--- PROVIDED DATA ---
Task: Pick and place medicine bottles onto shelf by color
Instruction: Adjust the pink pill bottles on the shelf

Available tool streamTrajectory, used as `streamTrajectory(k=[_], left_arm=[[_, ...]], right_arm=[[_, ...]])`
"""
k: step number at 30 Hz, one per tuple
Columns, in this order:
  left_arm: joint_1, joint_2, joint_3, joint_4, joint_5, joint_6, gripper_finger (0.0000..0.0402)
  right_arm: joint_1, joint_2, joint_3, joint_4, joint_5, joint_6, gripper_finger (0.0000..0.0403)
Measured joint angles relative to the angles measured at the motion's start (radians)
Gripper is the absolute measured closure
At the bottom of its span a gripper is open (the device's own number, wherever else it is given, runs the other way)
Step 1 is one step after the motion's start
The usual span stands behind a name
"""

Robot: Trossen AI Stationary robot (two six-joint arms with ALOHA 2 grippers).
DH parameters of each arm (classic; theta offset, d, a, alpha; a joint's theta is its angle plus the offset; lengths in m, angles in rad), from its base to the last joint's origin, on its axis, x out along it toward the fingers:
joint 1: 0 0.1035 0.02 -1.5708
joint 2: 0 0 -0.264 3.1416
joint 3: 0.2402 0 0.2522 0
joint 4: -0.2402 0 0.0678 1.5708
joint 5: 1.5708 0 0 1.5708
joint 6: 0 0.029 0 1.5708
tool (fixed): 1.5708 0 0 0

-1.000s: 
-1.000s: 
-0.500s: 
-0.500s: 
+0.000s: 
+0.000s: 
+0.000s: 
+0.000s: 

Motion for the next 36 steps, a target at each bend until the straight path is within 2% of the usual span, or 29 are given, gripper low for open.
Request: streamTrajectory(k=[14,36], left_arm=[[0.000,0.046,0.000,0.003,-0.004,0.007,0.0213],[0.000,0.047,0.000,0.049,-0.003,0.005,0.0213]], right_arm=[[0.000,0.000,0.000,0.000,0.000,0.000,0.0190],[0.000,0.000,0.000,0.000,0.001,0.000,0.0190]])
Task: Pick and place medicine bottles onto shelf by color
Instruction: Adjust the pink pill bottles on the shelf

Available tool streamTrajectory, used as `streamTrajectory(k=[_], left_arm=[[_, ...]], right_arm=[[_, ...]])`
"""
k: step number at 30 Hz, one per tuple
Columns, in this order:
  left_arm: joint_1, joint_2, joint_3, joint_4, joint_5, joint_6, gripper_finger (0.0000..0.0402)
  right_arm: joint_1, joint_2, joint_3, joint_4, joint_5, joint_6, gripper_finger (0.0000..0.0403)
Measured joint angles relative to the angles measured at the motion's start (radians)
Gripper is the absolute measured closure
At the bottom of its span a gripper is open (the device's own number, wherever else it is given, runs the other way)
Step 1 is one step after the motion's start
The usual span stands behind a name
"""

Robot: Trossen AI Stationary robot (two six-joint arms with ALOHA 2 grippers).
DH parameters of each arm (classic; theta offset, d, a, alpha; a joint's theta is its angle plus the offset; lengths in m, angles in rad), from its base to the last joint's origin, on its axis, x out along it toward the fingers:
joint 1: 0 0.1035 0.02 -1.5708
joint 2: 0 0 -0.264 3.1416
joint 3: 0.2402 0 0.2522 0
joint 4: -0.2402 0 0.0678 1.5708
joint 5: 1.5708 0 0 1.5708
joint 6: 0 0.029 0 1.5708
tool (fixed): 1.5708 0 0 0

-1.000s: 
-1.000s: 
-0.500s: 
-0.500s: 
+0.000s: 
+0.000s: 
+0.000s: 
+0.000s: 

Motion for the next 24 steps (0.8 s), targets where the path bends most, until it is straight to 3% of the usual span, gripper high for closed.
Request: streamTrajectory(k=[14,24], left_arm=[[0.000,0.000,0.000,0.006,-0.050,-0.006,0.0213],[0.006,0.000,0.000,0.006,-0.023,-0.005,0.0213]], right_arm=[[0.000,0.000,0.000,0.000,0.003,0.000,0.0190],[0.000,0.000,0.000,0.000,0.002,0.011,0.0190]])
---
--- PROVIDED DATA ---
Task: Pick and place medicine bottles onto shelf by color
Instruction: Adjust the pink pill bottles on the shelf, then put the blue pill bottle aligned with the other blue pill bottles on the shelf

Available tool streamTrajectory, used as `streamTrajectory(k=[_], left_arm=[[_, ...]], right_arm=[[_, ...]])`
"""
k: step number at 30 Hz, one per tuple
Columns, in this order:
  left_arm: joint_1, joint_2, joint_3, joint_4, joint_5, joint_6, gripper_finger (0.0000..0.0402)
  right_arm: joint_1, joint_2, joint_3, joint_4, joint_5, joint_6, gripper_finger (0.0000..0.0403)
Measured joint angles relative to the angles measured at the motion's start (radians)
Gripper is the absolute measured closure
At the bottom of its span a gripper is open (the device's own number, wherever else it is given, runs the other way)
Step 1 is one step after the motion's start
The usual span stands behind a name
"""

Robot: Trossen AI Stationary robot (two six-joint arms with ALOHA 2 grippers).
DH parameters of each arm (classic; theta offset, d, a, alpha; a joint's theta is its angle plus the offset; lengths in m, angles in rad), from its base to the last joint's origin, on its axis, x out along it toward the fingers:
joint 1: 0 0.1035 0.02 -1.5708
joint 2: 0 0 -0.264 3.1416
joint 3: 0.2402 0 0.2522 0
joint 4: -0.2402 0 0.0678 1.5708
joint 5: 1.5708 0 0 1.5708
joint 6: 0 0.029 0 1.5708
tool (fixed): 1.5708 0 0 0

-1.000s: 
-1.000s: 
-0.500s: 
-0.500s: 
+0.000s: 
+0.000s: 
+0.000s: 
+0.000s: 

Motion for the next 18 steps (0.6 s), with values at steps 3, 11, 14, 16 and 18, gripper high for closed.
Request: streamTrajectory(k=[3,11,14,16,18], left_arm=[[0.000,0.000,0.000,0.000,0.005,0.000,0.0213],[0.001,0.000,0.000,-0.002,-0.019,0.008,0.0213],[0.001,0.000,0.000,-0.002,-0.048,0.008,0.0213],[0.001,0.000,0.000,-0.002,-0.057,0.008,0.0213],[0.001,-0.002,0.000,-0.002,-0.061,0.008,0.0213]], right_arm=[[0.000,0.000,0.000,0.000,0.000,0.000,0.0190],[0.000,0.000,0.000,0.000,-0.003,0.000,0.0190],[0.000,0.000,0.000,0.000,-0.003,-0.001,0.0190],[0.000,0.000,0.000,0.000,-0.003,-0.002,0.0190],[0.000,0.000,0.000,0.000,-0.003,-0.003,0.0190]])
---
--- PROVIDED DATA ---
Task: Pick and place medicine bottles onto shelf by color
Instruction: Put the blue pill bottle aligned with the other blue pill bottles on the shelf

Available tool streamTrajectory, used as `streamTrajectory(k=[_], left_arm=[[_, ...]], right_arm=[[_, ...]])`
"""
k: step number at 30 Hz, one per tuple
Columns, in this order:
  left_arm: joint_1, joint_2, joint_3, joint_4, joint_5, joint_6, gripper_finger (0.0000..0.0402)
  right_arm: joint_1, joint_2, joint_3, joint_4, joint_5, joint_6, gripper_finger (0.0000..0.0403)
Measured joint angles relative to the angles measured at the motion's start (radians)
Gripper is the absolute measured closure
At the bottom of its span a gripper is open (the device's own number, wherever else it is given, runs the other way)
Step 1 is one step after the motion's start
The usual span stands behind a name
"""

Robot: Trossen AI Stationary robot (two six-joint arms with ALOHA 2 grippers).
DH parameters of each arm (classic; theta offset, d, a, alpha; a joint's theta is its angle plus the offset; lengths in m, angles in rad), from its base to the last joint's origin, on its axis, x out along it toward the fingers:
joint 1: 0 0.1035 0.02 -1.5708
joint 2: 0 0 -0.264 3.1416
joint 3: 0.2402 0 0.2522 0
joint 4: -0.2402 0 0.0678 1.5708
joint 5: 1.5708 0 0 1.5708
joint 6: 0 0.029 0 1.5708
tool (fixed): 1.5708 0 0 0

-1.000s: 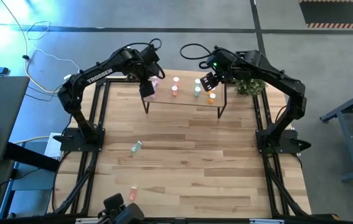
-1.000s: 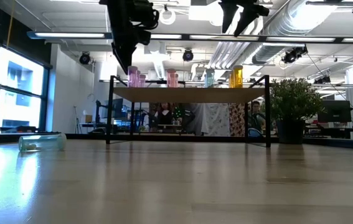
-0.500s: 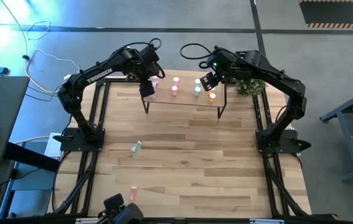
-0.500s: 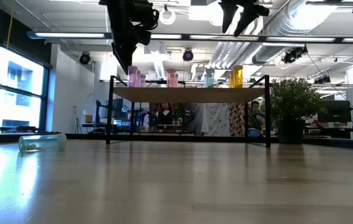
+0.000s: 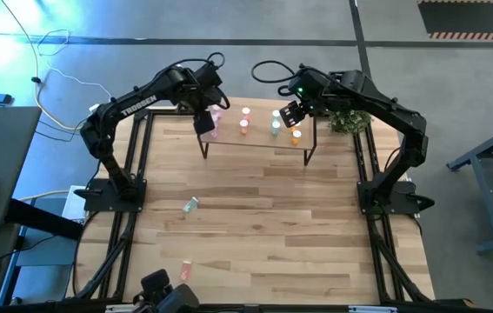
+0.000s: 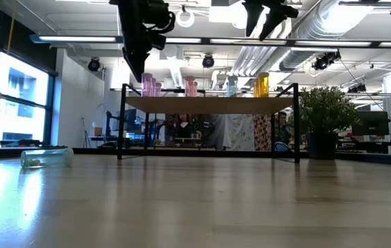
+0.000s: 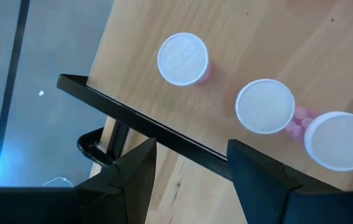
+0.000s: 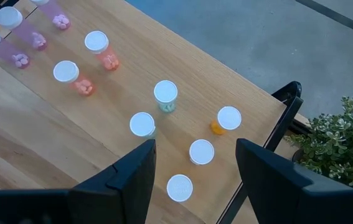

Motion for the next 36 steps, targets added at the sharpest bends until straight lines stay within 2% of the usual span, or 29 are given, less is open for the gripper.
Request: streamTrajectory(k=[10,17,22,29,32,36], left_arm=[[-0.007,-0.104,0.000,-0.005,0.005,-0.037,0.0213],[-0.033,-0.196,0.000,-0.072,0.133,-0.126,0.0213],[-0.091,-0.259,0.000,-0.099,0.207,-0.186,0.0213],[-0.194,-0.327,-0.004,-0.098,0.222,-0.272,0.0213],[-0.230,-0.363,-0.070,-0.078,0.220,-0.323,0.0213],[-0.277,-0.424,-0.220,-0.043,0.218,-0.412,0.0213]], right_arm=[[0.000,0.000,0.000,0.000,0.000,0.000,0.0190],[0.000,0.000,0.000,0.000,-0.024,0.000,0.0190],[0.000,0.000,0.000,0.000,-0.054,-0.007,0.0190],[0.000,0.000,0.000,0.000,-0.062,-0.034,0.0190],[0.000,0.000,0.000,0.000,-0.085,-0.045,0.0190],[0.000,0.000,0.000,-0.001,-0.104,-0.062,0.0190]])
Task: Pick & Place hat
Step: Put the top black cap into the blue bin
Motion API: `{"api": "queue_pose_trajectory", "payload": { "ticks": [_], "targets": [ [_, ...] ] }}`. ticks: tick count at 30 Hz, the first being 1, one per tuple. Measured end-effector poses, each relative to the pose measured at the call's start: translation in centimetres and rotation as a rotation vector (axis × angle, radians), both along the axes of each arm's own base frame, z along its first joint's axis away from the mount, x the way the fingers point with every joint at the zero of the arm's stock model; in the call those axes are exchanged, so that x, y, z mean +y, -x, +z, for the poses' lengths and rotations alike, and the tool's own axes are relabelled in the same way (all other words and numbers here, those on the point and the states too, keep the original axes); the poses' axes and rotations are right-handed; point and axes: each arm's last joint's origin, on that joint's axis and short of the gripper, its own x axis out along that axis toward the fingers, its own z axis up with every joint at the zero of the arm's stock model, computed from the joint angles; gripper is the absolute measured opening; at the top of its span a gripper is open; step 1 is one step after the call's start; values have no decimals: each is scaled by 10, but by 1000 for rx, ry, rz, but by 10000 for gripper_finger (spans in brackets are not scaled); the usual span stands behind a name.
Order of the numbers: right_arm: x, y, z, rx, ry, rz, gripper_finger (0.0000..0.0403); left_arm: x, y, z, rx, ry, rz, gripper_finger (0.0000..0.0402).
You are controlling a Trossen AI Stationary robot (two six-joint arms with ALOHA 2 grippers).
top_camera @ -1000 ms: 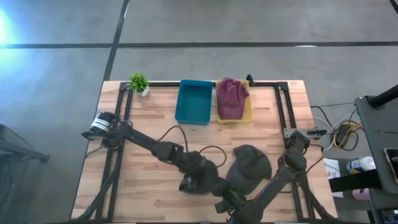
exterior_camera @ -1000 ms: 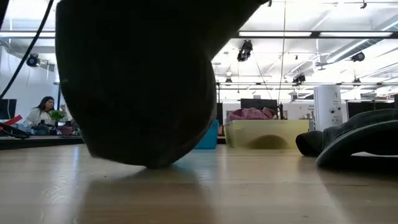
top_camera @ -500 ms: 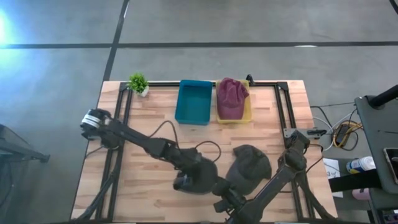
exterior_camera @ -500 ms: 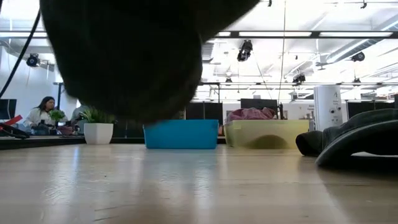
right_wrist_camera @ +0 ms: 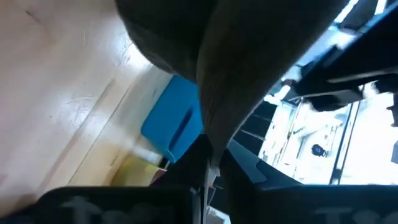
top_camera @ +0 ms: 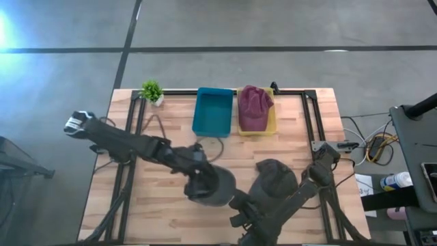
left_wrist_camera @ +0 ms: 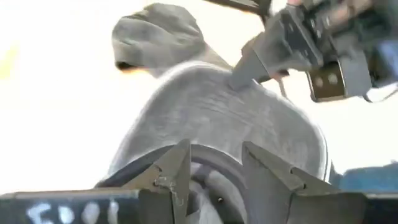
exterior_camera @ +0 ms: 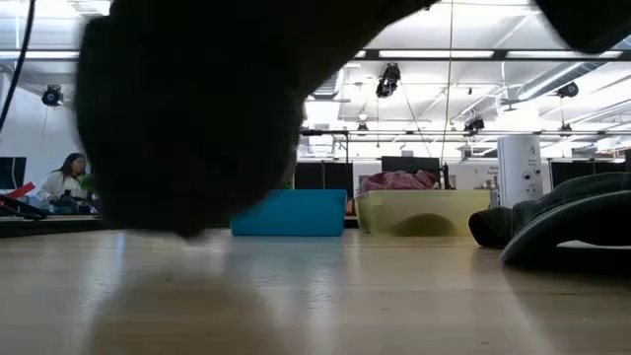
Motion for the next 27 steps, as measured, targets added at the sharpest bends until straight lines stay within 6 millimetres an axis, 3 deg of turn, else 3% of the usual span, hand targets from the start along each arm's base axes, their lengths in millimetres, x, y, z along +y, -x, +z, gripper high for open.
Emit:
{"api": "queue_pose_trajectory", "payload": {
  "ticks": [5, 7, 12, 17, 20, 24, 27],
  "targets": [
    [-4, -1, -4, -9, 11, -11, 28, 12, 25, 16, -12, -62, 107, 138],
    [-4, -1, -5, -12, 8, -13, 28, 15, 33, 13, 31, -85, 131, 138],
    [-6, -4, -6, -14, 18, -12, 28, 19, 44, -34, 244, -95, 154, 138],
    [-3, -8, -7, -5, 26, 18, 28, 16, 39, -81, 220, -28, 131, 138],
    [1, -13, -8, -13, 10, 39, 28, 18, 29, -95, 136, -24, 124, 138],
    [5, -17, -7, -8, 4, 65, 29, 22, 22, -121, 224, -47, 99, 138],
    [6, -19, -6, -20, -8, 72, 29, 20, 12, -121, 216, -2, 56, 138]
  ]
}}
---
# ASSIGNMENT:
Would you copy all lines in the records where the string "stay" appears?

# RESPONSE BOX:
Motion for the next 36 steps, targets added at the sharpest bends until straight lines stay within 2% of the usual span, or 29 are given, less is open for the gripper.
Motion for the next 27 steps, as measured, targets added at the sharpest bends until straight lines stay within 6 millimetres an axis, 3 deg of turn, else 3% of the usual span, hand targets from the start along each arm's base axes, their lengths in millimetres, x, y, z along +y, -x, +z, gripper high for open.

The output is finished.